Data extracts –
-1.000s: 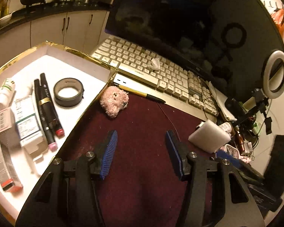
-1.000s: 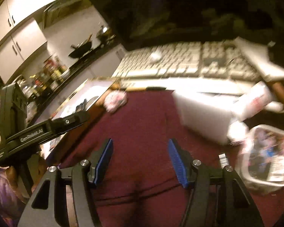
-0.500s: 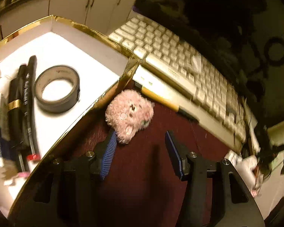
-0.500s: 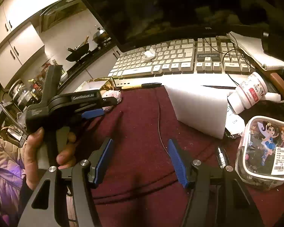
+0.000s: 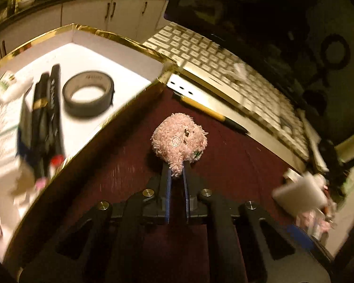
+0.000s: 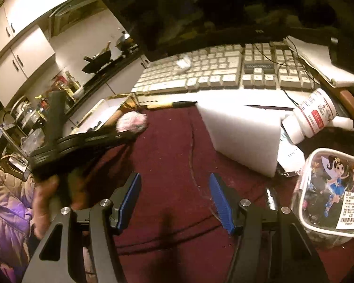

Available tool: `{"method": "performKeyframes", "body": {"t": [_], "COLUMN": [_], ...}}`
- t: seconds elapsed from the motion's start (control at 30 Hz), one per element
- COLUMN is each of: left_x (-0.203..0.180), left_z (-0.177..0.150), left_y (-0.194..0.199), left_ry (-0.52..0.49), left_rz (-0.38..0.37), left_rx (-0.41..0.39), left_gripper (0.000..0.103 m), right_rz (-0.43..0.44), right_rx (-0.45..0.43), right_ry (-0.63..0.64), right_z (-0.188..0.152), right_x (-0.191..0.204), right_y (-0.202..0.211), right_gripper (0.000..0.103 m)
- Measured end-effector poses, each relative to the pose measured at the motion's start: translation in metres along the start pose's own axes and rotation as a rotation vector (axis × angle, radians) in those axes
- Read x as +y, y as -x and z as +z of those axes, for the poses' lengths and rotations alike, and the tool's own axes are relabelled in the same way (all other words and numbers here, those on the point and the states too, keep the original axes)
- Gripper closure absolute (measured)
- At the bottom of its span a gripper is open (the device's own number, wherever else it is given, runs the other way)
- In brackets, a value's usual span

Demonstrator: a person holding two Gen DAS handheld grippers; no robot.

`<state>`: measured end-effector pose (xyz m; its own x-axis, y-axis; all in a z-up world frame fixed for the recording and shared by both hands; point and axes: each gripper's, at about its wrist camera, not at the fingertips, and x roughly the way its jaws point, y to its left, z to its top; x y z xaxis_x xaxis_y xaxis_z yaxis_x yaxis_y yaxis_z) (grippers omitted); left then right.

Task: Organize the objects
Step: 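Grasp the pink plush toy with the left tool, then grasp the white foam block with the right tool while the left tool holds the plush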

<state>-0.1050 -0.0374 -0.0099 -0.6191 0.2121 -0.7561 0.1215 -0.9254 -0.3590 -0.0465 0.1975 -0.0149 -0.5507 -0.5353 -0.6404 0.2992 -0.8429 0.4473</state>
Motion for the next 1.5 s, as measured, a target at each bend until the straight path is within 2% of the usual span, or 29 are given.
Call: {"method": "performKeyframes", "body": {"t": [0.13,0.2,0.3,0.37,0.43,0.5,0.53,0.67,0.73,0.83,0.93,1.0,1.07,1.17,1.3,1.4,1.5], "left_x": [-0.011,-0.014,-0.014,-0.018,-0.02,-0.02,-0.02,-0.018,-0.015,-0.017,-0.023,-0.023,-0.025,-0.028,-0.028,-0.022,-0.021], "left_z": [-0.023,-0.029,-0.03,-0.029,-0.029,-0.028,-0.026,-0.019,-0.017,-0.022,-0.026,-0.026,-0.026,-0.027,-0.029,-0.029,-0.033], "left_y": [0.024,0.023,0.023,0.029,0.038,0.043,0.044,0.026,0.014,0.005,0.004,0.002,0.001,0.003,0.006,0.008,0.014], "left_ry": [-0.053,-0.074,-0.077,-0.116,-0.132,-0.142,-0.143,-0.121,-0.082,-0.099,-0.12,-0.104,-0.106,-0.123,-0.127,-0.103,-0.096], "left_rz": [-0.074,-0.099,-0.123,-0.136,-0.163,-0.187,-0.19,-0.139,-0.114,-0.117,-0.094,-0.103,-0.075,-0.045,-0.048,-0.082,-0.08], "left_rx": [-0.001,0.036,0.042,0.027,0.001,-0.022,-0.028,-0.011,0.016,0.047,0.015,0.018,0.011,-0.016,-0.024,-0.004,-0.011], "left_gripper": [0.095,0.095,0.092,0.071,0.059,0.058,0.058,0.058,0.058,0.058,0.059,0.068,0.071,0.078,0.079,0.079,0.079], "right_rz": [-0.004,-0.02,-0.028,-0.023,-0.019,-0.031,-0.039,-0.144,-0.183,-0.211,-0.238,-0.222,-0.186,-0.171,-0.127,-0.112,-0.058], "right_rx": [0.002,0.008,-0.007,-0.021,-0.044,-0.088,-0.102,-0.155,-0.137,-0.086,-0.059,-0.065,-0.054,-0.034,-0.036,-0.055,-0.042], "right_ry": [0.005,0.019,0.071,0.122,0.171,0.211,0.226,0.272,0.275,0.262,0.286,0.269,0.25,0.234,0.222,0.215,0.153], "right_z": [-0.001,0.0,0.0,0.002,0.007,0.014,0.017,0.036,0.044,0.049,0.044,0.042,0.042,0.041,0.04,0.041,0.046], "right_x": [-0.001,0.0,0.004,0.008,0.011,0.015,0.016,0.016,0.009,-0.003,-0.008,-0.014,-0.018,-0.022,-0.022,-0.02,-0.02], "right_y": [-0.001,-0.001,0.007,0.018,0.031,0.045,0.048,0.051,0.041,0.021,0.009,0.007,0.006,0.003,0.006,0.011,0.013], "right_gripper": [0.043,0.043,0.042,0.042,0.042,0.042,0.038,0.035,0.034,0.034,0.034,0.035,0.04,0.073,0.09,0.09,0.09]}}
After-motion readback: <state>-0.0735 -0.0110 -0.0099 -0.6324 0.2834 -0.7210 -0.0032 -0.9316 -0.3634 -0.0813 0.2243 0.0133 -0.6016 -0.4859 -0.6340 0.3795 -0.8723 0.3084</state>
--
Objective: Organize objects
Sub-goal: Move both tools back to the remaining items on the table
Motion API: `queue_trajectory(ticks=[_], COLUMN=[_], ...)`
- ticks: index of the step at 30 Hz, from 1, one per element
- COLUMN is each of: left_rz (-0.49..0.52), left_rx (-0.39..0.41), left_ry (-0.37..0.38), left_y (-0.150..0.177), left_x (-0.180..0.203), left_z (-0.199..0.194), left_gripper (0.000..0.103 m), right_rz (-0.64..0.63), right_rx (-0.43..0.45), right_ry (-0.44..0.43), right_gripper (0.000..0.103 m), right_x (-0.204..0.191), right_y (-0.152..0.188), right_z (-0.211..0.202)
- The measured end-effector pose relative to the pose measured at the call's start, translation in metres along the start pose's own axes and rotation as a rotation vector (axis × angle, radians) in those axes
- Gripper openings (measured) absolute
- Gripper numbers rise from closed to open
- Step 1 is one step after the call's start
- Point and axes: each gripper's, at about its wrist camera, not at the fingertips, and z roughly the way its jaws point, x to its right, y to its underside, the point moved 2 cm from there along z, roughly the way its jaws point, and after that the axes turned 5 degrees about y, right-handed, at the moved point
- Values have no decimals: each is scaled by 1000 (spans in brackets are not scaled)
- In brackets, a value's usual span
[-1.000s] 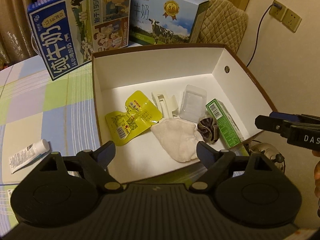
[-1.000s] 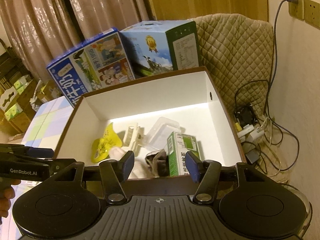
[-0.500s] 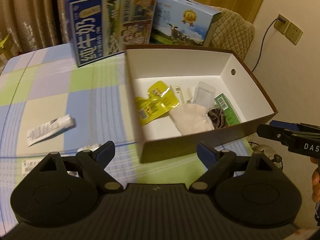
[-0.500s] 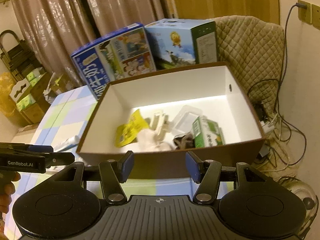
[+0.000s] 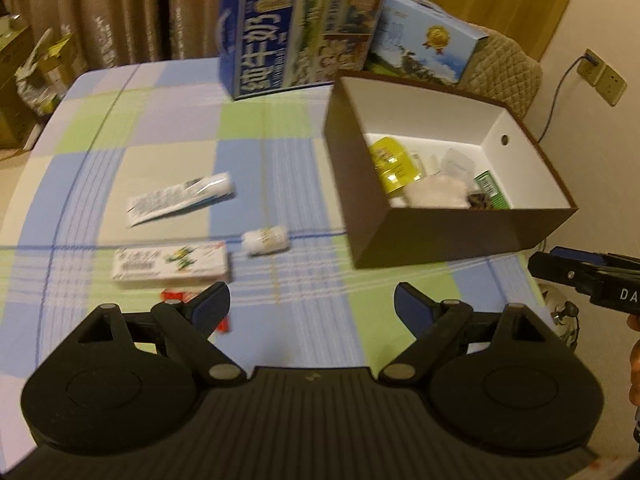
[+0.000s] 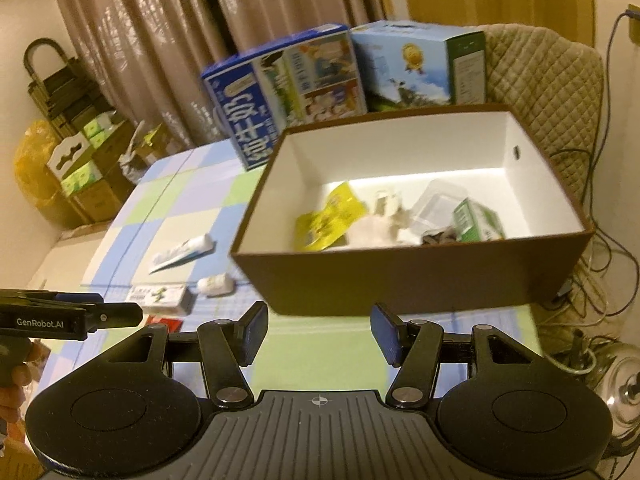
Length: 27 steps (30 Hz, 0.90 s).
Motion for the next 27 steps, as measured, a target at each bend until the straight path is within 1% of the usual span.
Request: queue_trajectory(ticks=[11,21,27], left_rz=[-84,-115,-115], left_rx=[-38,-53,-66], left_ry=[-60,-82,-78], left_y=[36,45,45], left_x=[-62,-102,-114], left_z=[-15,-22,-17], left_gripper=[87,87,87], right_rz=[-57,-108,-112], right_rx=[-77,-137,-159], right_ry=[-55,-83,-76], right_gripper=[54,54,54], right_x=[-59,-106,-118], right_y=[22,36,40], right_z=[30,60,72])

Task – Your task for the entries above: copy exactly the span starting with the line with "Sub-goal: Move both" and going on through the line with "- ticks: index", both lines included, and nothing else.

Answer space –
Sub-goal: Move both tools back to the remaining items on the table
Motion API: `queue_trajectory(ticks=[_], COLUMN=[_], ...)`
- ticks: index of the step at 30 Hz, from 1, one per element

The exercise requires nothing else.